** Opening Recorded information block **
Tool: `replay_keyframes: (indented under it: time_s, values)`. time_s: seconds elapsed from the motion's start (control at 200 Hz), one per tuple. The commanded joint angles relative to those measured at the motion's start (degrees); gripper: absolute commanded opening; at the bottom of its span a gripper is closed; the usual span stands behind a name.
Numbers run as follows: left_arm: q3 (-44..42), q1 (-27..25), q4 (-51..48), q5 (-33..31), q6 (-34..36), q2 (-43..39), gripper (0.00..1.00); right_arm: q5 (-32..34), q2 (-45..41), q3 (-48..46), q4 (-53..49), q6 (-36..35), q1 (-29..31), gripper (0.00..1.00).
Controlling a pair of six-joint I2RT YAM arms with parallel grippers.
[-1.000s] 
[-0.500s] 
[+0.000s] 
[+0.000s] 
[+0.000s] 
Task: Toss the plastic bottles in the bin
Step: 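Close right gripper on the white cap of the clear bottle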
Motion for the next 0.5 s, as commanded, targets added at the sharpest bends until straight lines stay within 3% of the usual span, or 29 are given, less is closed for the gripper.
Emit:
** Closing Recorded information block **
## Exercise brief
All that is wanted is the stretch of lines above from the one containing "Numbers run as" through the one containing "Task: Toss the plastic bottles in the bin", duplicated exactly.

## Result of this task
Numbers run as follows: left_arm: q3 (-44..42), q1 (-27..25), q4 (-51..48), q5 (-33..31), q6 (-34..36), q2 (-43..39), gripper (0.00..1.00); right_arm: q5 (-32..34), q2 (-45..41), q3 (-48..46), q4 (-53..49), q6 (-36..35), q1 (-29..31), gripper (0.00..1.00).
Controlling a pair of six-joint I2RT YAM arms with parallel grippers.
[-1.000s] 
[-0.500s] 
[+0.000s] 
[+0.000s] 
[+0.000s] 
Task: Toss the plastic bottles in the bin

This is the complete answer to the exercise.